TASK GOAL —
Starting from the line with "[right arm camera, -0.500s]" and going up to and including the line with "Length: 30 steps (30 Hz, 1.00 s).", copy the listing below exactly. Leave all images out.

DATA SUPPLIED —
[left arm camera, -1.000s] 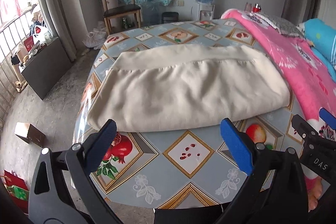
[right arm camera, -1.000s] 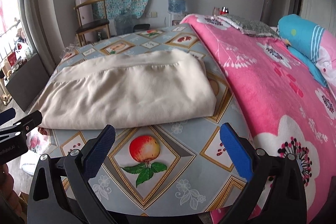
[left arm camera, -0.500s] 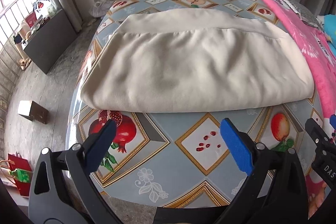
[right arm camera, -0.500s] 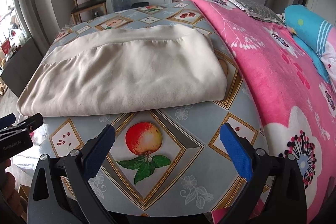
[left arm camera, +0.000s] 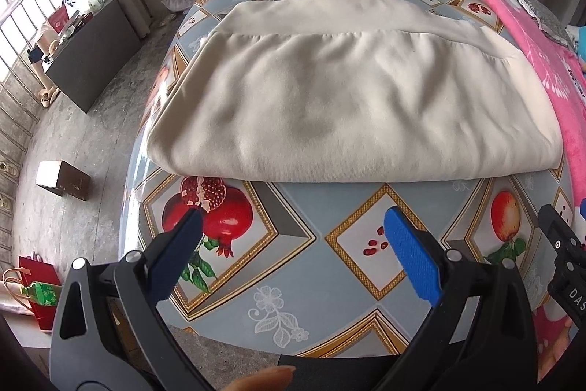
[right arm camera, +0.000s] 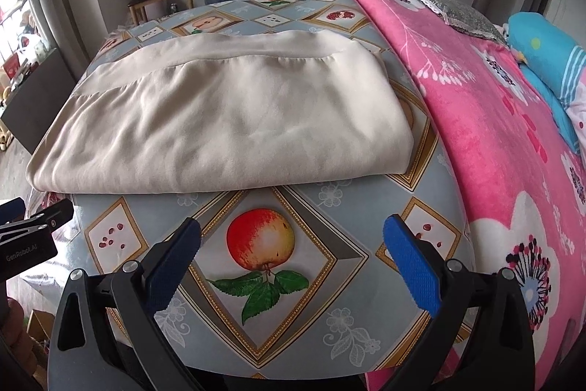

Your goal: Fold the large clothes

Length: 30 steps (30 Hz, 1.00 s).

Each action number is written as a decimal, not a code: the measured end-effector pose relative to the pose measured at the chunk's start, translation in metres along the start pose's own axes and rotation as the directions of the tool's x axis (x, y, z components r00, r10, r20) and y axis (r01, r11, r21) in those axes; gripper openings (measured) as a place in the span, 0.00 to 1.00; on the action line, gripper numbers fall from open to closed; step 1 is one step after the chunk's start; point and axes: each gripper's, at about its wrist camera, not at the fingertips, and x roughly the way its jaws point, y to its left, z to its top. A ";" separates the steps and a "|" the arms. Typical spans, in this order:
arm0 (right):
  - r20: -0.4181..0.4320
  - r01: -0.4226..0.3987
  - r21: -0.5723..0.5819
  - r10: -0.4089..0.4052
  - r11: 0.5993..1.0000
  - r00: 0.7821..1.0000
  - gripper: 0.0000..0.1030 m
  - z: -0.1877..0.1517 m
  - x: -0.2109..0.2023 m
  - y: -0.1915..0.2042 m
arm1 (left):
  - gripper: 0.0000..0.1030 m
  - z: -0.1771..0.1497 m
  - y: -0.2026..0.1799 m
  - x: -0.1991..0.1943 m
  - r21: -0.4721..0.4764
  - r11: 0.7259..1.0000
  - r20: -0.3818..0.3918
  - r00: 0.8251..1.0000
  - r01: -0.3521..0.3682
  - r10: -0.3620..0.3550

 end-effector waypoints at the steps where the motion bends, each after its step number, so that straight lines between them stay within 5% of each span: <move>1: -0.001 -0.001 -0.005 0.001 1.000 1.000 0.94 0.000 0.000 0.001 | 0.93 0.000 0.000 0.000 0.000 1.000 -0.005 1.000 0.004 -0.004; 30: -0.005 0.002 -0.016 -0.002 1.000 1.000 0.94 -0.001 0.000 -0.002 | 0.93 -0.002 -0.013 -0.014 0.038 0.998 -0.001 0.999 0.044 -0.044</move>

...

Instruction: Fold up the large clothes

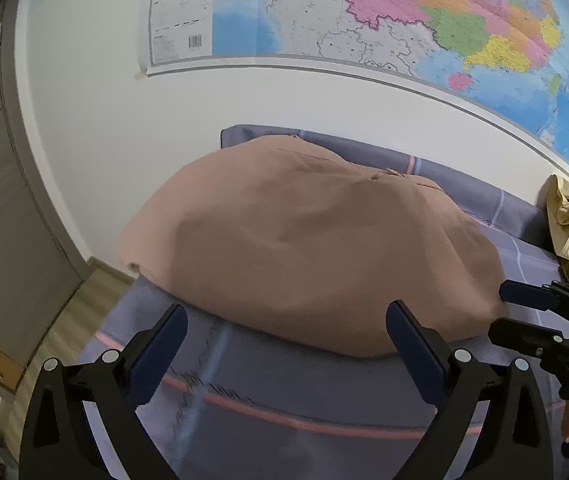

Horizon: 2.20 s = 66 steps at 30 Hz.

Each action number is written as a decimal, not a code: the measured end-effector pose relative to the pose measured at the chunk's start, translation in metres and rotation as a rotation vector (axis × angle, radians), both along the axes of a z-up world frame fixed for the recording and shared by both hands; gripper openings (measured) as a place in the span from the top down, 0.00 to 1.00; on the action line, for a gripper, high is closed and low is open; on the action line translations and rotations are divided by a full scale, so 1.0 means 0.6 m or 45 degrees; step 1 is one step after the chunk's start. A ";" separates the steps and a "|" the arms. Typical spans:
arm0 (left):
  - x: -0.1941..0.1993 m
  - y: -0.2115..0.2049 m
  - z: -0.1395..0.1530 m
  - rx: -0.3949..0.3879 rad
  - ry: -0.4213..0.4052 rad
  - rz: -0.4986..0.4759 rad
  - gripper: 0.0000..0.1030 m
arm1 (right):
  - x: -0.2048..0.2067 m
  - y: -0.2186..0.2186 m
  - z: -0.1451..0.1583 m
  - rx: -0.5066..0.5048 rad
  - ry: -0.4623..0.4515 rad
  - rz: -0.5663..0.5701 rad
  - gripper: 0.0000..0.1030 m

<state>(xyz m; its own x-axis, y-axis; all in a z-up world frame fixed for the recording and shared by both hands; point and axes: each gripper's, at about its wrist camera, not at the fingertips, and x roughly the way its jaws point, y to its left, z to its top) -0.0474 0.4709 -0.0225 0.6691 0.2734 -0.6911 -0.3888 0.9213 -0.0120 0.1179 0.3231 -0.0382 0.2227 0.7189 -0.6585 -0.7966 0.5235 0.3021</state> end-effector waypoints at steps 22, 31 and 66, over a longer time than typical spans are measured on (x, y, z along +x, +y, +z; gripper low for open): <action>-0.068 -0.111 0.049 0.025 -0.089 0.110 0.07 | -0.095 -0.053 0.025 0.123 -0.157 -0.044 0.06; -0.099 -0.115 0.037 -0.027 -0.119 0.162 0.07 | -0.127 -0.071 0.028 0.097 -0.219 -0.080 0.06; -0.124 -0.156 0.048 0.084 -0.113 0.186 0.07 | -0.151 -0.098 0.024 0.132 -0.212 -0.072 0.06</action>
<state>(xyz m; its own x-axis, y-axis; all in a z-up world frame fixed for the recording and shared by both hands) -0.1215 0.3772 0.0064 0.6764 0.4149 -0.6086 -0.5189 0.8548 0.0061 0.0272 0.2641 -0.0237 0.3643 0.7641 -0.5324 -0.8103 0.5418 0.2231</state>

EXERCISE ANSWER —
[right arm camera, -0.500s] 
[left arm camera, +0.000s] 
[right arm camera, +0.000s] 

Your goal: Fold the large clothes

Length: 30 steps (30 Hz, 1.00 s).

The exercise requires no further answer.